Now I know little about France’s criminal law, but on general principle there must be provisions for keeping in prison a recidivist with 27 convictions to his name, regardless of the chap’s religion.
Yet even if the criminal law provides for something like that, the law of political correctness doesn’t, and that’s the one that takes priority. European governments have sleepwalked into the rule of glossocratic non-law, where abstract (and hare-brained) principles trump any concrete considerations of citizens’ safety.
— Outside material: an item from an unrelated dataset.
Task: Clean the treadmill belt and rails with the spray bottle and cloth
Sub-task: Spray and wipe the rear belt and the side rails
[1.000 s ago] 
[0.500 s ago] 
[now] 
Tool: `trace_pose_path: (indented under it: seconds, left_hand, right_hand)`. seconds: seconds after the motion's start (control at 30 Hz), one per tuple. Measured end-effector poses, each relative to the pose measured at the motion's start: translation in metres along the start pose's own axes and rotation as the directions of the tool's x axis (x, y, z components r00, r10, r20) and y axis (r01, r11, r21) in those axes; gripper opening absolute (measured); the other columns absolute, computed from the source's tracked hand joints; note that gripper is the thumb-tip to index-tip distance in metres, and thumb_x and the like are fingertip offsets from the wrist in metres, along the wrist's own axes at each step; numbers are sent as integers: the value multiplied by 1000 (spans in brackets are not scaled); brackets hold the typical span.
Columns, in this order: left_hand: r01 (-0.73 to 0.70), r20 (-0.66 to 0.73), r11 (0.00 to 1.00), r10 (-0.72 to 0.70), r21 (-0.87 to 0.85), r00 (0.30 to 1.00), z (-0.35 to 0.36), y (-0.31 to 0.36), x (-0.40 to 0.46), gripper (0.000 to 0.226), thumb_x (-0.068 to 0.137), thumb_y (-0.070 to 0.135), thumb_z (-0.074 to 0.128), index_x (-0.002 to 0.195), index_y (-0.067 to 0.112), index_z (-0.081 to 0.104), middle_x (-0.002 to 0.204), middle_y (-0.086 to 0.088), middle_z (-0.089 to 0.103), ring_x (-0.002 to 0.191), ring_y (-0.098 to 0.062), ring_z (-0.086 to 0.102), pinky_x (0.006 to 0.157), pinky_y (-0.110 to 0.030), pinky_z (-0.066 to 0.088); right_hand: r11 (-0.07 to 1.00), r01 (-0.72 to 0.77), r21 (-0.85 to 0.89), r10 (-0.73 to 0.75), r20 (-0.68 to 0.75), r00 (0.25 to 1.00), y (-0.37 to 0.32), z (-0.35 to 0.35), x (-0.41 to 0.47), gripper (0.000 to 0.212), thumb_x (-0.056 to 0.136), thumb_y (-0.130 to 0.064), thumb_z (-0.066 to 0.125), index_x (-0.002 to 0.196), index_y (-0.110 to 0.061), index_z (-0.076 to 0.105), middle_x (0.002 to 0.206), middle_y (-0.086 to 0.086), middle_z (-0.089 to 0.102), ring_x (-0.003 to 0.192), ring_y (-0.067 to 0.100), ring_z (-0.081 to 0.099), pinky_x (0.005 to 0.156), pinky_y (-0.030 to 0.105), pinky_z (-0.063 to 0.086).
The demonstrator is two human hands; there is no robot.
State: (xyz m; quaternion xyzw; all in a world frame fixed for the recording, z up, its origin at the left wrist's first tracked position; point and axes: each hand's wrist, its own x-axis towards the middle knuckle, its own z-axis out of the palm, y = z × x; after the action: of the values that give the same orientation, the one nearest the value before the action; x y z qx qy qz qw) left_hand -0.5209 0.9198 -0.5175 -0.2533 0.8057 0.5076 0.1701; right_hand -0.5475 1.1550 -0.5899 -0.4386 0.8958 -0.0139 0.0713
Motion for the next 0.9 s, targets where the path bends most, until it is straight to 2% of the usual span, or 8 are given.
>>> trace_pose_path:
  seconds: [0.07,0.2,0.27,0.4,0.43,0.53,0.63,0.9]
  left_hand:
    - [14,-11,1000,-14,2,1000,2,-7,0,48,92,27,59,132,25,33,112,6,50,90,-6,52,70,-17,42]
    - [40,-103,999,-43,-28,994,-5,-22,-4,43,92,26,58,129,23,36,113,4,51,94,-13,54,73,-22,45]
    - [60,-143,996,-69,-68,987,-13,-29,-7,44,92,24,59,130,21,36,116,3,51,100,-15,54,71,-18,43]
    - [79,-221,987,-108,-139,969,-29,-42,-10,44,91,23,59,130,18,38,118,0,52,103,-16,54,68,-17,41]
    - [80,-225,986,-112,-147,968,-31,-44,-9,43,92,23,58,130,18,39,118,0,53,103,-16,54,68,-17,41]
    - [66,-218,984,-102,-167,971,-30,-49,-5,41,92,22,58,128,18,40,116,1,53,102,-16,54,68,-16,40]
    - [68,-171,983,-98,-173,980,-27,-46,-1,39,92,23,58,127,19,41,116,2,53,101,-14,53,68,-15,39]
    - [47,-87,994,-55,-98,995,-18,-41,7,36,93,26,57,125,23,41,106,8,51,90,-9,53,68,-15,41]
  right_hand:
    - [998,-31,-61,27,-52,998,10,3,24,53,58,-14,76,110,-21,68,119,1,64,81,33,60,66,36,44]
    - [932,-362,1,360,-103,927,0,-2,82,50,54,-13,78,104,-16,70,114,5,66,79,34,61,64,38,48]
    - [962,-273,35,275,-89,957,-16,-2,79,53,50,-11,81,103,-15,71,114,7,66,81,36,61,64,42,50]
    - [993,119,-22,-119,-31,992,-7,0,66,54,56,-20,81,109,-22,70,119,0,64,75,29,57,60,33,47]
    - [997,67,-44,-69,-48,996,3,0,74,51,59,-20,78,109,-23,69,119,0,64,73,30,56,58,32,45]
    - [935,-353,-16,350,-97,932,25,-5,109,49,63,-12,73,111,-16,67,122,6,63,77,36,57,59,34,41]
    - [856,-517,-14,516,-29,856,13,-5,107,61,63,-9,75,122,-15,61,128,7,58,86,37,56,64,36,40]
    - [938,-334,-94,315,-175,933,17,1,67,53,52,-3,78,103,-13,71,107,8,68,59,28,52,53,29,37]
In this legal system, someone who shows, Koran in hand, that Islam is at least partly to blame for the crimes committed in its name presents a greater danger than the good Muslims who do murder because that’s what their religion tells them to do.
The good Muslims only attack individuals, while a truculent breaker of politically correct non-laws attacks the central ethos of society. Off with his head.
This leaves us pondering an interesting linguistic dichotomy: for a Muslim to be a good man, he has to be a bad Muslim. And vice versa.
1. ” European governments have hospitably welcomed tens of millions of cultural aliens, actually hostiles”
Emphasis on inviting not only aliens, but aliens with real hostility.
2. The deaths of a dozen or so on a bi-monthly basis let us say is acceptable to the European governments. Similar to the number of persons hit and killed by lightning during a same period of time. Not really anything to get so excited about? That is the thinking?
Superbly put!
The stock comment from the Australian press is that an individual appears to have been radicalised.